** Opening The data block **

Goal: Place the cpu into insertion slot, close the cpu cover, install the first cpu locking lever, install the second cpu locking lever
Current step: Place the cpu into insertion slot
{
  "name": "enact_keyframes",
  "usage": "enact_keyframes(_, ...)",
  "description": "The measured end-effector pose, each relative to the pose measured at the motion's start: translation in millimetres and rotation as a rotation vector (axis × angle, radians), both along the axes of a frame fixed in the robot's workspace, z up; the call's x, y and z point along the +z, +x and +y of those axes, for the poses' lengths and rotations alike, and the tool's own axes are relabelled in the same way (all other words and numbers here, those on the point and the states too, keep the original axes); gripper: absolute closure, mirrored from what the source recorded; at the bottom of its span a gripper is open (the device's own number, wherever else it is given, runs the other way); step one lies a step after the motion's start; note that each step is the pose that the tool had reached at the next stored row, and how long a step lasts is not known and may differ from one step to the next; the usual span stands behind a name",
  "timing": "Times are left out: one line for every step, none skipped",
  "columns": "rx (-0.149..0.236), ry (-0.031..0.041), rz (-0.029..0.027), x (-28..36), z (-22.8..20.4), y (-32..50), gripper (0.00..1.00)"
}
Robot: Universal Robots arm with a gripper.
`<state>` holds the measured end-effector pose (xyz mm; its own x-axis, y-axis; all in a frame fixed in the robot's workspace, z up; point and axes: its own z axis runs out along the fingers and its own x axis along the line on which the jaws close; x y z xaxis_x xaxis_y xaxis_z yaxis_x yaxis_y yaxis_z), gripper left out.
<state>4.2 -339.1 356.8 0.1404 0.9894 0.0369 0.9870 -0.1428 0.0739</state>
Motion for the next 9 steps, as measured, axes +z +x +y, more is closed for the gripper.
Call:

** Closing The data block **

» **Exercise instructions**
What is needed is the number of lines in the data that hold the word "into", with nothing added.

» **Task answer**
2